* [Dataset records]:

"""

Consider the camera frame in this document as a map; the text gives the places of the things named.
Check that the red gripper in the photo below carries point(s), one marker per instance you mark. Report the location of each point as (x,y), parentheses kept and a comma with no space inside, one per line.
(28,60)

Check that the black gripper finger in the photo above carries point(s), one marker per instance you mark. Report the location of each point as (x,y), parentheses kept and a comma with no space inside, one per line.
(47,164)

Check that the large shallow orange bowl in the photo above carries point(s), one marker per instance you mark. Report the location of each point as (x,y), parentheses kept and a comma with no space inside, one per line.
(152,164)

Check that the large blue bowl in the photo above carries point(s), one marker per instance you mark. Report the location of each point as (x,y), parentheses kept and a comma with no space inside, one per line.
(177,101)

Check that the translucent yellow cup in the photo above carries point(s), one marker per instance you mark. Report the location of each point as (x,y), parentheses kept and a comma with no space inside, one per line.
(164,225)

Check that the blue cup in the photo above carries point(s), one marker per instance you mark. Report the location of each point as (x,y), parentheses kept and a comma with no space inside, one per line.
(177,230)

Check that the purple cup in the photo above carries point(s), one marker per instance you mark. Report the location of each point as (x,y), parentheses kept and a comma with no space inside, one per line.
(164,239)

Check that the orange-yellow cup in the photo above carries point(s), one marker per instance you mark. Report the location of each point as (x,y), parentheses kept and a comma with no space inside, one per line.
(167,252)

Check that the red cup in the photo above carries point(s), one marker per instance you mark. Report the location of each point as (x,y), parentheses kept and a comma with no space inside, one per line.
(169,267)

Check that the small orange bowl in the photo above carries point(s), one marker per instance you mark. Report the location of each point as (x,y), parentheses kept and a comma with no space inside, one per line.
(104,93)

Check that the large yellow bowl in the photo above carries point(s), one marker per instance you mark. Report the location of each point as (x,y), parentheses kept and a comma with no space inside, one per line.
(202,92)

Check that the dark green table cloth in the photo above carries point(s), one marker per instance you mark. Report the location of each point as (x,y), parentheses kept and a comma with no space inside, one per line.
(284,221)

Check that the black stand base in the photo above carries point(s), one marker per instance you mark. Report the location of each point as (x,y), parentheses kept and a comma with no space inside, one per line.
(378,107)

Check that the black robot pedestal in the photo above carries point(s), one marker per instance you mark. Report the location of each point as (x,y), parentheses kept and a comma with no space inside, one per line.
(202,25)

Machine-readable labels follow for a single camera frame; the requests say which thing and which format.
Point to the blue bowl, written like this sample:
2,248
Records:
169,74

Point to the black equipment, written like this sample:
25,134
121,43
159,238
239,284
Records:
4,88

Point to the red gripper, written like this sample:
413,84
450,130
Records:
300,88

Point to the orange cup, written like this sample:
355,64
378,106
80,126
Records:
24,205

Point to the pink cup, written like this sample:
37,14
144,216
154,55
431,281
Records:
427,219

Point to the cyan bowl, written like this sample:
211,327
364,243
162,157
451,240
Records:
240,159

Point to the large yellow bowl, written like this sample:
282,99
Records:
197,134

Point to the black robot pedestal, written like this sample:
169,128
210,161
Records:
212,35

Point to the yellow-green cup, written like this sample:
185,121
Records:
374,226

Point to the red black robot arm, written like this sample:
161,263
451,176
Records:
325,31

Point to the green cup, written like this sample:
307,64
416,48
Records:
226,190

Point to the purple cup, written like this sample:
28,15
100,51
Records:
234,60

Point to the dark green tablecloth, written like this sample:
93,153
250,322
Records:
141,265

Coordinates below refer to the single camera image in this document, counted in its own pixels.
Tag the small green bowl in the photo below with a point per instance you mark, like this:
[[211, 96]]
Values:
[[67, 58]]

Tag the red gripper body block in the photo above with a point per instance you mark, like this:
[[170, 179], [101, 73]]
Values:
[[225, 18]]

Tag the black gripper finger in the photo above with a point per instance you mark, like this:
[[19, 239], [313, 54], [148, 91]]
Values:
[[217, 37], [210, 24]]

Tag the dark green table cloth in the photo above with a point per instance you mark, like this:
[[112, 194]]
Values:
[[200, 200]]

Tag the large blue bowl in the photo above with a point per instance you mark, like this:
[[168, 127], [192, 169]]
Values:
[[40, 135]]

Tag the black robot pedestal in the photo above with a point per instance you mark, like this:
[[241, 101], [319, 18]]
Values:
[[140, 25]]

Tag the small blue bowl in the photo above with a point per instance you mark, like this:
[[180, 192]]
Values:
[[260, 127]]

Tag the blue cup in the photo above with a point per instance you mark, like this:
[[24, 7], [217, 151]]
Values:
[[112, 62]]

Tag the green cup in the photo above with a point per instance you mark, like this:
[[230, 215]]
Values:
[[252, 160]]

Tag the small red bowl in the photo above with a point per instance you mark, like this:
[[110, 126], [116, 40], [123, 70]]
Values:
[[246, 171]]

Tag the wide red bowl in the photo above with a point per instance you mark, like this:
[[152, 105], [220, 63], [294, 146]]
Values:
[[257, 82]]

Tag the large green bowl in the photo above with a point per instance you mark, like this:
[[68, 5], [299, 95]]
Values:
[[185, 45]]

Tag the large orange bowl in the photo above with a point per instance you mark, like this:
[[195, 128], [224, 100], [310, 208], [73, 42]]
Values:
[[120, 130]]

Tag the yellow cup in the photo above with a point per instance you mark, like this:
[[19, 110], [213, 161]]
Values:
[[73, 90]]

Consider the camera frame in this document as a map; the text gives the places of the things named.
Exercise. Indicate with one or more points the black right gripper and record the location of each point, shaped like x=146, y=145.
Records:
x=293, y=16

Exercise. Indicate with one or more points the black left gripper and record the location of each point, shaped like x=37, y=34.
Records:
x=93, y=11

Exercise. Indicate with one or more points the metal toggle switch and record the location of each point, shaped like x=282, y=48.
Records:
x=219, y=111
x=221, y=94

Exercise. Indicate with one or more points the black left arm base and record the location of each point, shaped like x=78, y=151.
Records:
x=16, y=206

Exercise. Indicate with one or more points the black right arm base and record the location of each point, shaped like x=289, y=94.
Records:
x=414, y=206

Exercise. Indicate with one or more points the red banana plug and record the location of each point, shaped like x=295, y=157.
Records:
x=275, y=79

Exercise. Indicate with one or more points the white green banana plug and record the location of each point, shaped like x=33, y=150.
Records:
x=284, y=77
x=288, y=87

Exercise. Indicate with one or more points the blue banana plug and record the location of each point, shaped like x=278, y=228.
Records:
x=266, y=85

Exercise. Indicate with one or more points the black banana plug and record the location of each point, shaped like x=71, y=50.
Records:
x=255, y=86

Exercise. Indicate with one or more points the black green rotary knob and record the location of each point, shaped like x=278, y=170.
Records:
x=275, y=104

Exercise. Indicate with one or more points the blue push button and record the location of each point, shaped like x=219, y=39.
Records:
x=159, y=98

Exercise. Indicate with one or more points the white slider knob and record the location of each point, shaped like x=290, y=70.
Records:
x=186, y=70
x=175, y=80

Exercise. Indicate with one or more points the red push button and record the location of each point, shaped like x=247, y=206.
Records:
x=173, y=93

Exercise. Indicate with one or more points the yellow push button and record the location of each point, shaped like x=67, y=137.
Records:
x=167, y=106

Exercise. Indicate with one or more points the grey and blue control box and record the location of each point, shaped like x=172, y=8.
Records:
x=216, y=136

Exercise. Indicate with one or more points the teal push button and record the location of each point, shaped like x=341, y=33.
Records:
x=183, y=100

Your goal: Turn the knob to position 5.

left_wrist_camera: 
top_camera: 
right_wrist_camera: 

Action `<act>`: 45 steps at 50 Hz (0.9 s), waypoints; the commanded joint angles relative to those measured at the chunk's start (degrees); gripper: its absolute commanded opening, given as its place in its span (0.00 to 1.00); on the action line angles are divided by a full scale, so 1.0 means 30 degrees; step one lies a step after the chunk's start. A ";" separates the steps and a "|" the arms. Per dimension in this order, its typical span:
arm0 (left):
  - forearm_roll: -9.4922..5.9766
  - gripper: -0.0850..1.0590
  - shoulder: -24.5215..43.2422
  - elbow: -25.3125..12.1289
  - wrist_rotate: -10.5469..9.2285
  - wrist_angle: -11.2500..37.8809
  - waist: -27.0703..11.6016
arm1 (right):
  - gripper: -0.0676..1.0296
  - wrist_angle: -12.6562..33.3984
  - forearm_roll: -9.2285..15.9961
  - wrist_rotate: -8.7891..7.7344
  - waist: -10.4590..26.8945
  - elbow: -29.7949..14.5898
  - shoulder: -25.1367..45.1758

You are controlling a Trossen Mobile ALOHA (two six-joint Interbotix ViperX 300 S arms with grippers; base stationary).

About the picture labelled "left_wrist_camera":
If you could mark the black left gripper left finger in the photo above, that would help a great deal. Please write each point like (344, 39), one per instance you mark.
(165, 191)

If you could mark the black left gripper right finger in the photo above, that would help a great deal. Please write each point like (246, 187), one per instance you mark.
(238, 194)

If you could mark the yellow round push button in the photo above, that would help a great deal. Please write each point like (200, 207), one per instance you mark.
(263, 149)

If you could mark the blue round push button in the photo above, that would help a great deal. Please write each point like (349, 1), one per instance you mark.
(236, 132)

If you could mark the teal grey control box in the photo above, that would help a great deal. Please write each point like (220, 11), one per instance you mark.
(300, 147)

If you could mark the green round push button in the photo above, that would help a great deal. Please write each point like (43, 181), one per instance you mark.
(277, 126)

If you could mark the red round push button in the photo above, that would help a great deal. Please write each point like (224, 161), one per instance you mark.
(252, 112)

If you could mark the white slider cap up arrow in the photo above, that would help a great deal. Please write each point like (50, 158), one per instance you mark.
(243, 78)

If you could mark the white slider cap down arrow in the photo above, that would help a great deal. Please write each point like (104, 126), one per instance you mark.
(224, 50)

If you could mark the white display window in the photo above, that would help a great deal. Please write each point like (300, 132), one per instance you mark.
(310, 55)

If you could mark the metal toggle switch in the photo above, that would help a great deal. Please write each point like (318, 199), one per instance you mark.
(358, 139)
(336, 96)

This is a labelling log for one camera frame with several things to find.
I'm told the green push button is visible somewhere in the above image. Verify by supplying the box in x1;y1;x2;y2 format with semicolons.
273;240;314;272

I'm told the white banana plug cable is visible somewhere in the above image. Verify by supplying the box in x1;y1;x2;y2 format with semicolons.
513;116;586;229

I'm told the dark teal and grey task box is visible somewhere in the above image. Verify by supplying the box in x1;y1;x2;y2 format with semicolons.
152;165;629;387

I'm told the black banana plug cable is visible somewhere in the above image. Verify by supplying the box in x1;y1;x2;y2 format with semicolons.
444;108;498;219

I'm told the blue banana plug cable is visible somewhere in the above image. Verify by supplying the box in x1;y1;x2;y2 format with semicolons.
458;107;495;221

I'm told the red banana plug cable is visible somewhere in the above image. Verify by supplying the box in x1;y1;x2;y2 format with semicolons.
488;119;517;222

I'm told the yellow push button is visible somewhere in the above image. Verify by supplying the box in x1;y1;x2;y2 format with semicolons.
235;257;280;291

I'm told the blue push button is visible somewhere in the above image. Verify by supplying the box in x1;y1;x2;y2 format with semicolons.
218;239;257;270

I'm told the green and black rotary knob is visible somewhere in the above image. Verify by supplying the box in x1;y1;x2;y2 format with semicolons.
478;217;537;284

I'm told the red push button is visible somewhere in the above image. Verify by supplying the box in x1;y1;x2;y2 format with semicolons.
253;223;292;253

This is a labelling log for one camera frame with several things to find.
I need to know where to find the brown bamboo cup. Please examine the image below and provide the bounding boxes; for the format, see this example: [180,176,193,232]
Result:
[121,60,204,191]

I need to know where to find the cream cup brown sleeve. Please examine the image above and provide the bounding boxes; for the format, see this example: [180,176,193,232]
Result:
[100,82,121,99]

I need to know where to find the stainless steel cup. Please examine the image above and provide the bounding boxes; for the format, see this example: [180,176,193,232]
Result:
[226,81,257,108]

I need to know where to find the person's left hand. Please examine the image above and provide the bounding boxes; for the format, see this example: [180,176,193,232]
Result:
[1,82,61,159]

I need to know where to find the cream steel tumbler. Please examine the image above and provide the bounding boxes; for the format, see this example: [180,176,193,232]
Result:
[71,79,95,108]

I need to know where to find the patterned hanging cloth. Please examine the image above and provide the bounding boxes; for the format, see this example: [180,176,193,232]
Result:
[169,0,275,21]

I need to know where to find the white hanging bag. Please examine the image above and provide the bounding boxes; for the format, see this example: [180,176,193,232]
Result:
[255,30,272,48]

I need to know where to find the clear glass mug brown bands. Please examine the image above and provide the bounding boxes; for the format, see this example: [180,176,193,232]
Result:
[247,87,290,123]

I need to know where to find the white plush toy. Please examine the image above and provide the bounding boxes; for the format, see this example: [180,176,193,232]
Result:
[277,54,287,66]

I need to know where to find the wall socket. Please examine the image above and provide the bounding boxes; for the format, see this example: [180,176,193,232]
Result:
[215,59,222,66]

"""

* [What to do]: Of the records above, copy each line that includes "shoulder".

* [Answer to this problem]:
  - shoulder: -24.5215..43.2422
  - shoulder: -25.1367..45.1758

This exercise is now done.